The Karuk tribe traditionally had no formal political structure or leadership. There were no crimes against society, but only against an individual. Those who committed crimes had to make restitution to the harmed party. The tribe’s traditional beliefs depended upon rituals that included sweating, bleeding, and fasting. The Karuk were the only tribe in California to grow tobacco.
Continuing with their traditional way of life and having little contact with Europeans until 1850, the California Gold Rush changed that forever. The Karuk tribe had their villages burned, lands seized, and diseases devastated their population. Some Karuk people were removed to the Hoopa Valley Reservation, others moved away from traditional lands, and some remained.
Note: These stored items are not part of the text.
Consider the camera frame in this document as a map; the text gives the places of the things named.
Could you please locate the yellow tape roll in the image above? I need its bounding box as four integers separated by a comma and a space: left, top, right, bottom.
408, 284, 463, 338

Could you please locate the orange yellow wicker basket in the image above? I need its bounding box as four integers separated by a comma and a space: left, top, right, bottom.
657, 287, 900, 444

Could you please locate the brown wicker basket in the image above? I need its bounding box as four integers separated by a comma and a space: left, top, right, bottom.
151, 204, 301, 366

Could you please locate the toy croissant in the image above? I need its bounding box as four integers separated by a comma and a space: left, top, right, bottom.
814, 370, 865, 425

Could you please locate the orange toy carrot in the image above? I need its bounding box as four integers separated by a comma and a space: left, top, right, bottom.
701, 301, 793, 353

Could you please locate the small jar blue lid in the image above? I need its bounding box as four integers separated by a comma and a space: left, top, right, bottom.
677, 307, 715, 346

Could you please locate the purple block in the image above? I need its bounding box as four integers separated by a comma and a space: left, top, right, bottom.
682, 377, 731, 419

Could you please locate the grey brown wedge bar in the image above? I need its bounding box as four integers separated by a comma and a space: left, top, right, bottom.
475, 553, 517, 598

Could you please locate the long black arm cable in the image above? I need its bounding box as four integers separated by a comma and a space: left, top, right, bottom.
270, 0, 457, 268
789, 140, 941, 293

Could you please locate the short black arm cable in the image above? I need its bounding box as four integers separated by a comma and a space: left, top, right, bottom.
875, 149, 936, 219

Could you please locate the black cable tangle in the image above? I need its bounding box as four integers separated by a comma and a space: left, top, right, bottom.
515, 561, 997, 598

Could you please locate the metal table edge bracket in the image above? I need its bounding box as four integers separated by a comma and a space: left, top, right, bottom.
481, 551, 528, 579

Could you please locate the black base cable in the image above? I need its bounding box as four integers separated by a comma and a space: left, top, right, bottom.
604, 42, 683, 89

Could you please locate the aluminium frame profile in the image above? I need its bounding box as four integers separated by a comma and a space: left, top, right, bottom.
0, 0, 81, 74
Many in the tribe continue to engage in traditional activities such as hunting, storytelling, and fishing. Ceremonial dancing is also a part of the Karuk tradition and includes the brush dance, jump dance, and Pikyavish. The Pikyavish, known as the world renewal ceremony, has been revived and is held in late summer. The ceremony includes priestly rituals, dancing, and singing.
With only eight fluent speakers of its language known to be alive in 2002, the Karuk tribe began an effort to preserve its traditional tongue. The tribe has a language committee that works to teach members the language, and has updated and distributed a dictionary of the language from the 1940s. The Karuk language is part of the Hokan language family.